Scène

Le plagiat chez les humoristes : Blaguer, c’est piquer?

Ces jours-ci, plusieurs humoristes montent sur scène avec un nouveau spectacle. Mais, en coulisses, c’est pas toujours drôle. Entre emprunter une blague et voler le matériel de collègues, le domaine de la propriété intellectuelle en humour est assez flou. Enquête.

Certains humoristes parlent de «fléau», de «jungle», de «Festival de la joke volée». D’autres sont plus nuancés: le plagiat se pratique, mais ce n’est pas la norme. Il faut faire attention pour ne pas tomber dans la paranoïa. Il y a une différence entre plagiat et influence, vol et imitation.

Depuis la nuit des temps, une blague existe pour être racontée. Vouloir la cantonner dans le domaine de la propriété intellectuelle semble contre nature. Si un stand-up essaie de nous convaincre qu’il a les droits d’auteur d’un gag sur Bill Clinton et les cigares de Monica… qui va le prendre au sérieux?

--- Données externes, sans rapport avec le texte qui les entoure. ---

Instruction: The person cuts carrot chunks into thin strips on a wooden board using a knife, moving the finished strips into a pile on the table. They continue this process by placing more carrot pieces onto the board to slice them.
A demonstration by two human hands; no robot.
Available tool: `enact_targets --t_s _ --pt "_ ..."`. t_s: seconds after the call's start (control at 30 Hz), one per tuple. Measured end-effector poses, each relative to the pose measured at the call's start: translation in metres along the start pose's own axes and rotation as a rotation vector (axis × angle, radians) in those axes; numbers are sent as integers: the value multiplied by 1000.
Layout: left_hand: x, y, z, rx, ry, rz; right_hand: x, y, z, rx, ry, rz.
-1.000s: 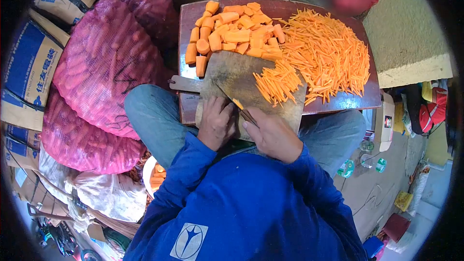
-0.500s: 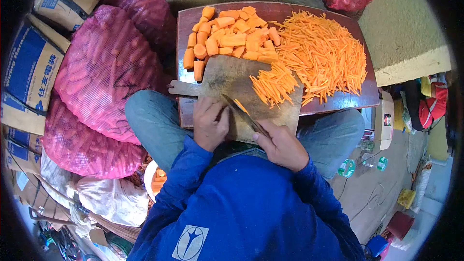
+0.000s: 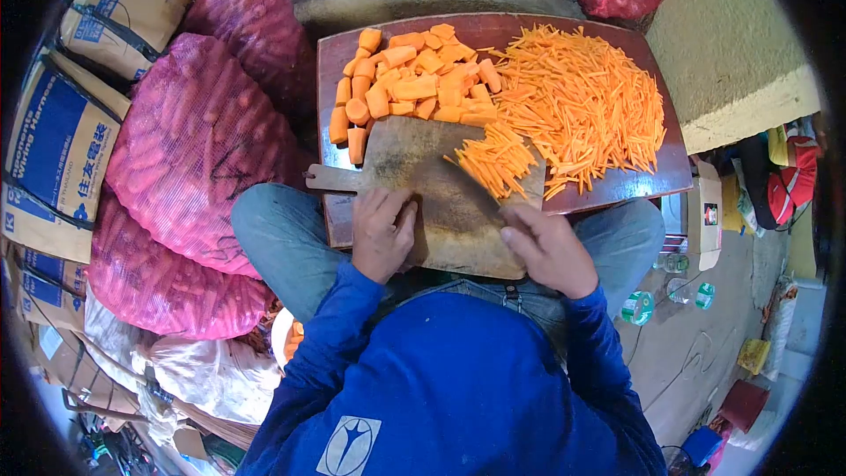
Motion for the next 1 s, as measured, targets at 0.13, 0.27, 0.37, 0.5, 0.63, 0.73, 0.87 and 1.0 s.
enact_targets --t_s 0.13,0.27,0.37,0.5,0.63,0.73,0.87,1.0 --pt "-42 -7 5 78 74 18 6 12 -7 75 5 -71" --pt "-105 7 24 153 83 -79 12 20 -7 74 -70 -73" --pt "-143 48 44 53 243 -222 14 26 -10 136 -64 -98" --pt "-159 119 47 -351 457 -415 16 25 -11 117 -56 -100" --pt "-166 142 28 -400 435 -459 18 24 -9 77 -79 -67" --pt "-162 130 35 -350 436 -393 19 23 -7 68 -94 -56" --pt "-157 77 40 -115 405 -147 17 23 -5 37 -81 -79" --pt "-122 23 -24 193 27 -12 19 17 -6 -47 -54 -49"
Point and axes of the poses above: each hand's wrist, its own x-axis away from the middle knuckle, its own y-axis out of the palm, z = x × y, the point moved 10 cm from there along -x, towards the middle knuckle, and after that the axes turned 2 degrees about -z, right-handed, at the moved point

Or, entre emprunter un gag à un collègue et copier sciemment des numéros entiers pour se monter un show, il y a une marge que des humoristes ont déjà franchie!

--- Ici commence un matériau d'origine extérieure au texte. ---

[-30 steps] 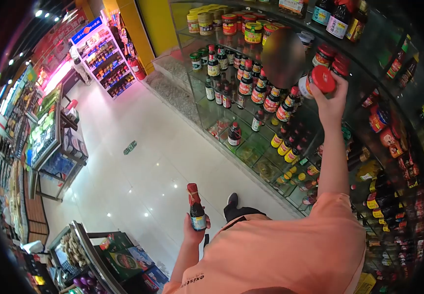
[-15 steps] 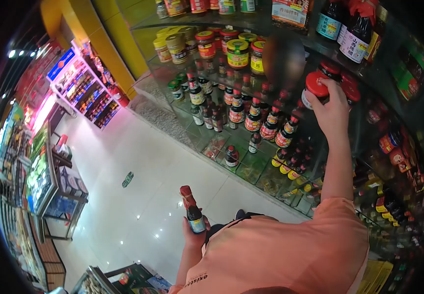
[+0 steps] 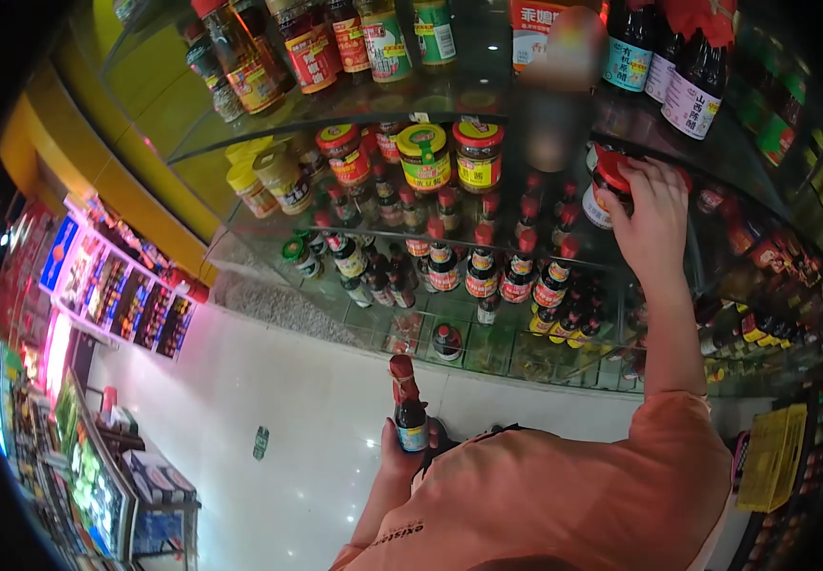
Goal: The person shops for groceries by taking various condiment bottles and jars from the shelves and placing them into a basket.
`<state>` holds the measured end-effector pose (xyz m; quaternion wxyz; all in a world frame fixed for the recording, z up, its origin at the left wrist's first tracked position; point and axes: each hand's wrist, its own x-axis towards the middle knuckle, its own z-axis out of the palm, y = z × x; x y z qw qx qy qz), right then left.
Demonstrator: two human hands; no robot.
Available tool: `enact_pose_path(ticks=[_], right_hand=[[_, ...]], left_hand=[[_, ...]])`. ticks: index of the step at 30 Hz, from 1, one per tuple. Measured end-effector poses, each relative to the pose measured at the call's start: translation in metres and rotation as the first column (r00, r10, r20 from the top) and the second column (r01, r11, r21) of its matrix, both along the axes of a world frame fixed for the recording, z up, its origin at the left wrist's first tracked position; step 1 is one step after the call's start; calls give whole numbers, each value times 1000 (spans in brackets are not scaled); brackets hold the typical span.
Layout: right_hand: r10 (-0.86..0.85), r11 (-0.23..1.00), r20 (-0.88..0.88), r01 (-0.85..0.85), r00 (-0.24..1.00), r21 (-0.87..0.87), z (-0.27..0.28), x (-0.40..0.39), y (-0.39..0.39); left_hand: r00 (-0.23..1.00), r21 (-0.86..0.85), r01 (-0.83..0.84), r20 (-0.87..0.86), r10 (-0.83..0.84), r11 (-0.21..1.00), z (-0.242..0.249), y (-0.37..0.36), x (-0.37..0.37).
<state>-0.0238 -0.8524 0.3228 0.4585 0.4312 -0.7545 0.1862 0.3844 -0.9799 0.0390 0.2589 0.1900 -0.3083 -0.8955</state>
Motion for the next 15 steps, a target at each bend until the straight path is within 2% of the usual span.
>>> enact_pose_path(ticks=[2,3,5,8,10,11,12,13,14,15], right_hand=[[-57,998,5,57,998,12,-1,1,-6],[-100,995,26,99,995,27,-1,1,-8],[-158,987,48,156,986,41,2,2,-13],[-276,960,-55,278,959,25,1,18,-21],[-143,982,-73,132,987,-133,2,45,-27],[22,967,-91,-44,996,-253,-5,65,-34],[24,970,-58,-38,998,-240,-21,84,-41],[313,924,138,-268,940,-271,-45,104,-47],[564,815,300,-458,770,-356,-66,126,-54],[588,809,513,-435,625,-396,-84,153,-63]], left_hand=[[996,-6,89,16,-89,996,9,-27,-4],[968,-12,214,-134,-213,977,11,-45,-6],[950,-69,275,-132,-282,959,19,-73,-12],[901,-166,385,-144,-409,908,42,-107,-26],[883,-176,421,-143,-447,890,55,-124,-36],[870,-174,440,-162,-466,881,63,-129,-44],[869,-142,448,-163,-468,883,65,-133,-51],[875,-95,451,-149,-460,888,73,-134,-60],[837,-124,494,-198,-510,860,73,-139,-70],[794,-138,520,-285,-536,843,76,-141,-79]])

Dans le syllabus d’un cours d’écriture de l’École nationale de l’humour, on peut lire ceci à propos de l’adaptation de matériel humoristique sans donner ses sources: «Si la preuve est faite qu’un élève a délibérément plagié le matériel d’un autre humoriste, il pourra être violemment lapidé par ses confrères.» Un avertissement qui, dans ce domaine, semble trop souvent tourner à la blague.

Tout le monde dit que le plagiat est une pratique assez répandue dans le monde de l’humour. Mais personne ne veut se mouiller publiquement. «Le milieu est tellement petit que les gens ont peur de parler, confie une source anonyme. J’ai vu un show d’un stand-up québécois qui était constitué à 60 % de matériel emprunté à des humoristes américains qu’on peut voir tous les soirs à Comedy Channel. C’était de la traduction intégrale. Je voulais le dénoncer. Mais tout le monde m’a dit: laisse tomber. De toute façon, son gérant m’a rétorqué que les spectateurs ignoraient l’origine des blagues. En autant que le show soit drôle…»
Les humoristes interviewés dans ce reportage ne veulent pas nommer des collègues qui s’adonnent à ce genre de plagiat au Québec. Ils font plutôt référence à des artistes étrangers. Robin Williams, par exemple, est un copieur notoire. Quand ils peaufinent leur matériel dans les comedy clubs de la Californie, les stand up n’apprécient pas que Williams soit dans la salle. Mais Williams est un interprète de talent, et les États-Unis, un énorme marché. On le tolère.

L’humoriste français Roland Magdane a copié en entier des numéros de Bill Cosby pour un spectacle – tout en faisant croire que c’était du matériel original. En France, son plagiat a passé. Au Québec, lors d’un gala du Festival Juste pour rire, il a eu sa leçon: «Serrez vos gags, Magdane s’en vient!» a lancé Jean Pierre-Plante aux autres humoristes dans les coulisses du Saint-Denis. Plante est un scripteur reconnu comme un fervent protecteur de la propriété intellectuelle en humour. «C’est un bel exemple d’un humoriste talentueux mais paresseux, dit-il. Il y a des comiques qui ont une éthique assez élastique. Ou encore ils prennent les gens pour des valises. A court terme, ça peut marcher. Mais à long terme, c’est toujours l’originalité qui paie.»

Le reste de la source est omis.